_TASK PROMPT_. Below are the records; repeat exactly their lines between the line holding "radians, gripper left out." and the line holding "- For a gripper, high", inclusive, skipping the pictures.
DATASET EXCERPTS below:
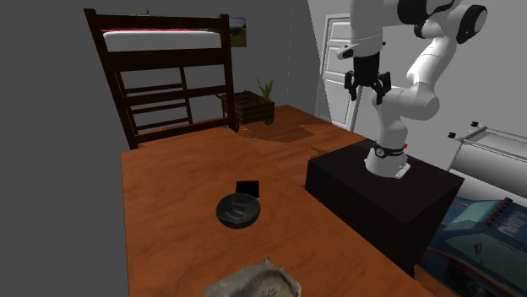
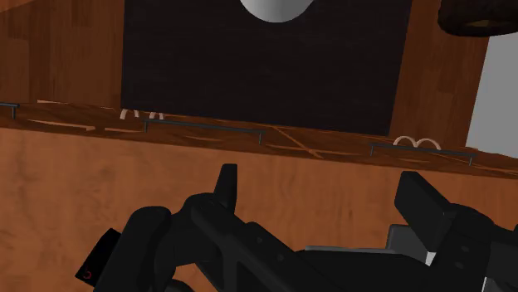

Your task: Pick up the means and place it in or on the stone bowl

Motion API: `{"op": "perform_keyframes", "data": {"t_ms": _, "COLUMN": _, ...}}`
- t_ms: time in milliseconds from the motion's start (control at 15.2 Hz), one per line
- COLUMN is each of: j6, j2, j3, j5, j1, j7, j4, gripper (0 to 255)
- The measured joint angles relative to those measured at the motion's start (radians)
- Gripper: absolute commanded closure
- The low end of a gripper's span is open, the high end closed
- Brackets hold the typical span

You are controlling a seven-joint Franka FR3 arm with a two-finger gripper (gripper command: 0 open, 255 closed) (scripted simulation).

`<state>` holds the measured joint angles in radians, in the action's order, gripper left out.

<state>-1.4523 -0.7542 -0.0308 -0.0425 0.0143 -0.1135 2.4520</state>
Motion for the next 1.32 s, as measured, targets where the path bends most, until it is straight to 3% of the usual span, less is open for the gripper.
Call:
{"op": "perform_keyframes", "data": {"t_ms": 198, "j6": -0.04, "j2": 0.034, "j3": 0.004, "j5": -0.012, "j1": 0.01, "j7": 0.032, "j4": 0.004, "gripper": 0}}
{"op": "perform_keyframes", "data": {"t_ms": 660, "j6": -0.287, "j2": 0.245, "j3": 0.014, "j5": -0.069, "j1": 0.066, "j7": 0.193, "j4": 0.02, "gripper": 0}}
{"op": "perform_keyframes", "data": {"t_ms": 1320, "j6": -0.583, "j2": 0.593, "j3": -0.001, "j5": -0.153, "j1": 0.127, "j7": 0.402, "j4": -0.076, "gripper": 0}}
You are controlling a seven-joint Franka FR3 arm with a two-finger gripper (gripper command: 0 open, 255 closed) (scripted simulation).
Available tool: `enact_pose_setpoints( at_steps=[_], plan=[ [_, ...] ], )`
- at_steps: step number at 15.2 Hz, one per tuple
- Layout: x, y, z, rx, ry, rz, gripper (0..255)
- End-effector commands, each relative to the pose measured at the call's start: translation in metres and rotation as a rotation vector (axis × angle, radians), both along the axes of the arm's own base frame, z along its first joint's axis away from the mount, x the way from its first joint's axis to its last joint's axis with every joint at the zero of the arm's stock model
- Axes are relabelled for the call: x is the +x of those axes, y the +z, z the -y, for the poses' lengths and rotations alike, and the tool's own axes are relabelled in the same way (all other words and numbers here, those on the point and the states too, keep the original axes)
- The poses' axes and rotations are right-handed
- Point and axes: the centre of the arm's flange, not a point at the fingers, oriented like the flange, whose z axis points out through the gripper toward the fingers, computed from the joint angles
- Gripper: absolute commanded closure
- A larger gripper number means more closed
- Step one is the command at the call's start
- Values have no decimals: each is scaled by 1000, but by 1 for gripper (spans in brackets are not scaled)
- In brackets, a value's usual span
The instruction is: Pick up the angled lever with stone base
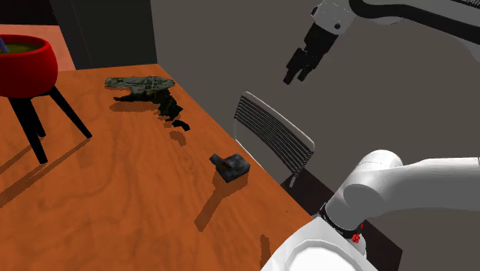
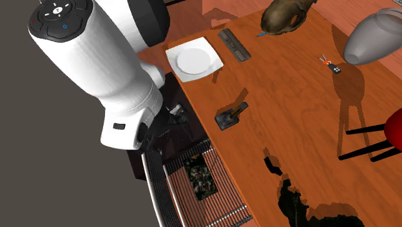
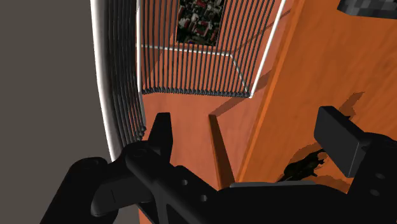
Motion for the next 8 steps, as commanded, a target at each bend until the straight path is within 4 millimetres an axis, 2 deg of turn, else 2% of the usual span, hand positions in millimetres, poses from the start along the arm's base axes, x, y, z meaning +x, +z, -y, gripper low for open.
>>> enact_pose_setpoints(
  at_steps=[1,8],
  plan=[
    [0,0,0,0,0,0,0],
    [43,-30,-79,-70,376,-21,0]
  ],
)
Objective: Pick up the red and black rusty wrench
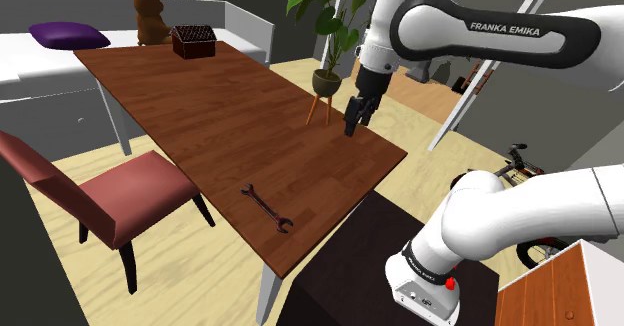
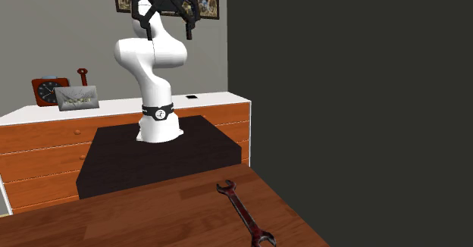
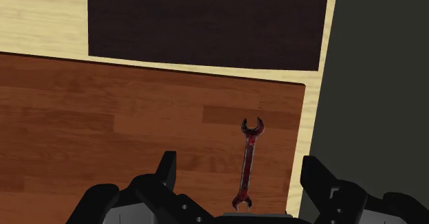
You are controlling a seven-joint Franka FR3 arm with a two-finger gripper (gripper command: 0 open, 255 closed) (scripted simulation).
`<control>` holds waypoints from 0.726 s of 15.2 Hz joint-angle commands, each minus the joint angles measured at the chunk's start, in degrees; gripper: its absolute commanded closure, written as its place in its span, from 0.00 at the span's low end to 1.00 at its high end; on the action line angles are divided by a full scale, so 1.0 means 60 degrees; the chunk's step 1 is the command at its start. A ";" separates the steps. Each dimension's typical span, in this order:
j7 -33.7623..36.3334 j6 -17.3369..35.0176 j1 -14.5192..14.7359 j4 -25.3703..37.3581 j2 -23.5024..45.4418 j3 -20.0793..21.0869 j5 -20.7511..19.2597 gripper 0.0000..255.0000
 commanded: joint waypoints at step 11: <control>0.1076 0.4457 0.0286 -0.1327 0.2833 0.0956 0.0347 0.00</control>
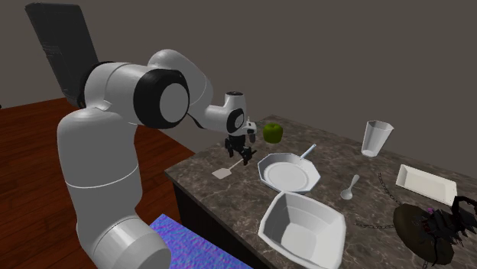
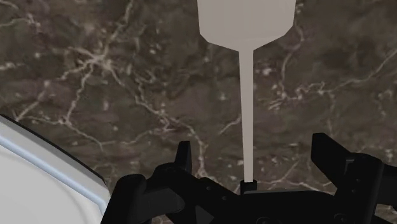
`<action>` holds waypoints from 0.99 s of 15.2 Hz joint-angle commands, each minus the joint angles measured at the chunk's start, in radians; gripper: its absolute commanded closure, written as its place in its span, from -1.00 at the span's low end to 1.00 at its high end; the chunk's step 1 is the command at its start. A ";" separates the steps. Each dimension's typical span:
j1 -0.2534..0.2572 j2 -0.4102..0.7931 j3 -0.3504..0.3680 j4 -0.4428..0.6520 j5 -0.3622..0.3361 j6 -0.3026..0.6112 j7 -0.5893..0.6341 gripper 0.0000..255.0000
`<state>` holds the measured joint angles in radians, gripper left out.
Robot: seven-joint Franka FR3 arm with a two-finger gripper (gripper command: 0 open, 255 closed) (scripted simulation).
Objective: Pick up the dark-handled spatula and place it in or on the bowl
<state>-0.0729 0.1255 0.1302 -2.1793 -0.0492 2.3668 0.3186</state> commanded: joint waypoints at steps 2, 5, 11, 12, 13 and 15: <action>0.000 0.001 0.000 -0.001 0.000 0.003 0.001 -1.00; 0.000 0.001 0.000 -0.001 0.000 0.003 0.001 -1.00; 0.000 0.001 0.000 -0.001 0.000 0.003 0.001 1.00; 0.000 0.001 0.000 -0.001 0.000 0.003 0.001 1.00; 0.000 0.001 0.000 -0.001 0.000 0.003 0.001 1.00; 0.000 0.001 0.000 -0.001 0.000 0.003 0.001 1.00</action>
<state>-0.0727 0.1267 0.1302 -2.1804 -0.0496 2.3694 0.3191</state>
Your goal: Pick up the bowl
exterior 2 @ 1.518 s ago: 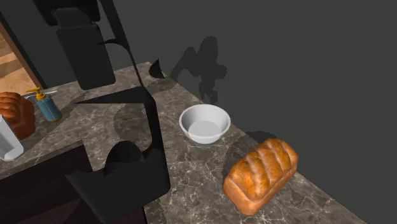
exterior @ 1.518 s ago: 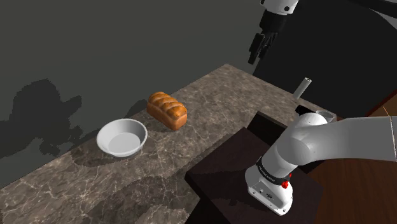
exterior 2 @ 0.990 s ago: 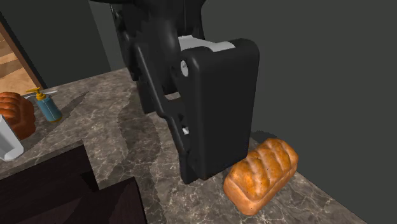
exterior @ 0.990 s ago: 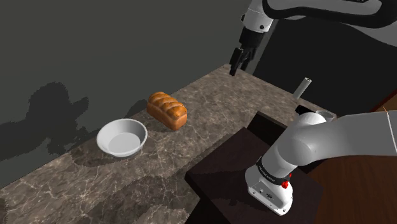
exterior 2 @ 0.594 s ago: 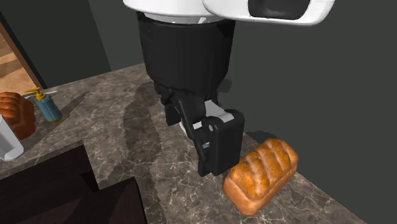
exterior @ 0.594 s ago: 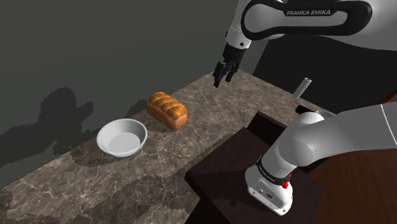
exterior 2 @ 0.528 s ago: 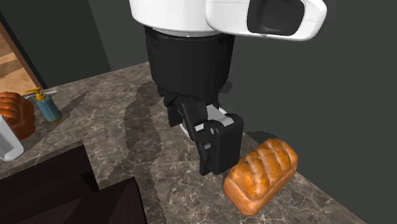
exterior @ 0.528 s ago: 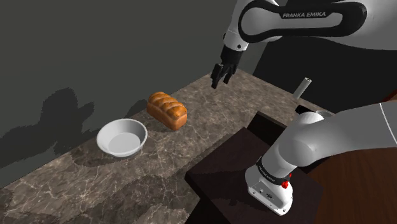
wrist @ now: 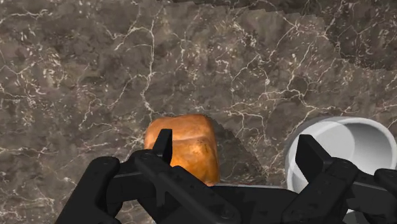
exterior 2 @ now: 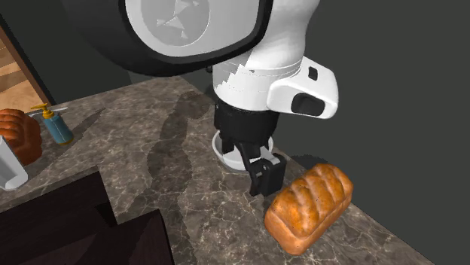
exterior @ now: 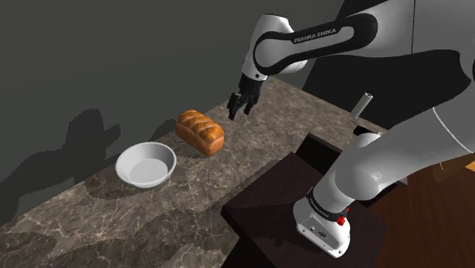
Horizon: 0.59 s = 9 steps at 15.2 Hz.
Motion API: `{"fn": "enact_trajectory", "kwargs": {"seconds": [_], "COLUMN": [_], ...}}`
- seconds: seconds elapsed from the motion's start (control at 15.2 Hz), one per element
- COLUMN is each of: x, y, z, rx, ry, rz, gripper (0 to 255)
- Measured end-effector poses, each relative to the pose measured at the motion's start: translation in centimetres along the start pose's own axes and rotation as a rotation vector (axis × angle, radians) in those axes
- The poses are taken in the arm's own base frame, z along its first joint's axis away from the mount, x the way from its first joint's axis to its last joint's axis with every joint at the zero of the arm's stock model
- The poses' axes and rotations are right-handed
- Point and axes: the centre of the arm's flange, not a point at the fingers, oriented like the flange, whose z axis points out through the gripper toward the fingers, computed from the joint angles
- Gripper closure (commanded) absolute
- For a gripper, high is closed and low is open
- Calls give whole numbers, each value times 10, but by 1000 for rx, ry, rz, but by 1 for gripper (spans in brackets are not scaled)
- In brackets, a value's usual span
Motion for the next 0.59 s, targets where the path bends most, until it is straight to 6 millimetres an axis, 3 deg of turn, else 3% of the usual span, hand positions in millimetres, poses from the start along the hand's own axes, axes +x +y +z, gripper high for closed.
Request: {"fn": "enact_trajectory", "kwargs": {"seconds": [0.59], "x": [55], "y": [-41], "z": [87], "rx": [75], "ry": [14], "rz": [9], "gripper": [0]}}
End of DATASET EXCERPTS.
_TASK OUTPUT_.
`<state>` holds the measured joint angles in radians, gripper left out.
Robot: seven-joint Franka FR3 arm with a two-finger gripper (gripper command: 0 open, 255 closed) (scripted simulation).
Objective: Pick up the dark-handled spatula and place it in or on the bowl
<state>-0.0729 0.1255 0.1302 -2.1793 -0.0492 2.3668 0.3186</state> commanded: joint waypoints at steps 2, 5, 11, 12, 13 and 15: <action>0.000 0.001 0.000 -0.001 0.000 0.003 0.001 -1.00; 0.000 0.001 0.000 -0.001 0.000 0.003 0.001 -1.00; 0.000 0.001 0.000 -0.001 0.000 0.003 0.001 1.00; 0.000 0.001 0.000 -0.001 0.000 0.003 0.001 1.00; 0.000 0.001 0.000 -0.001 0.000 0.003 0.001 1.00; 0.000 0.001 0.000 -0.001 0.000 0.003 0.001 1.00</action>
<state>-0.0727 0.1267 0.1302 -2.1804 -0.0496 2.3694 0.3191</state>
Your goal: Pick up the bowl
exterior 2 @ 1.518 s ago: 
exterior @ 1.518 s ago: 
exterior 2 @ 0.990 s ago: 
exterior @ 0.990 s ago: 
exterior 2 @ 0.594 s ago: 
exterior @ 0.594 s ago: 
exterior 2 @ 0.528 s ago: 
exterior @ 0.528 s ago: 
wrist @ now: 
exterior 2 @ now: 
exterior @ now: 
Horizon: 0.59 s = 9 steps at 15.2 Hz.
Motion API: `{"fn": "enact_trajectory", "kwargs": {"seconds": [_], "COLUMN": [_], ...}}`
- seconds: seconds elapsed from the motion's start (control at 15.2 Hz), one per element
- COLUMN is each of: x, y, z, rx, ry, rz, gripper (0 to 255)
- Measured end-effector poses, each relative to the pose measured at the motion's start: translation in centimetres along the start pose's own axes and rotation as a rotation vector (axis × angle, radians) in those axes
- The poses are taken in the arm's own base frame, z along its first joint's axis away from the mount, x the way from its first joint's axis to its last joint's axis with every joint at the zero of the arm's stock model
- The poses' axes and rotations are right-handed
- Point and axes: the centre of the arm's flange, not a point at the fingers, oriented like the flange, whose z axis points out through the gripper toward the fingers, computed from the joint angles
- Gripper closure (commanded) absolute
- For a gripper, high is closed and low is open

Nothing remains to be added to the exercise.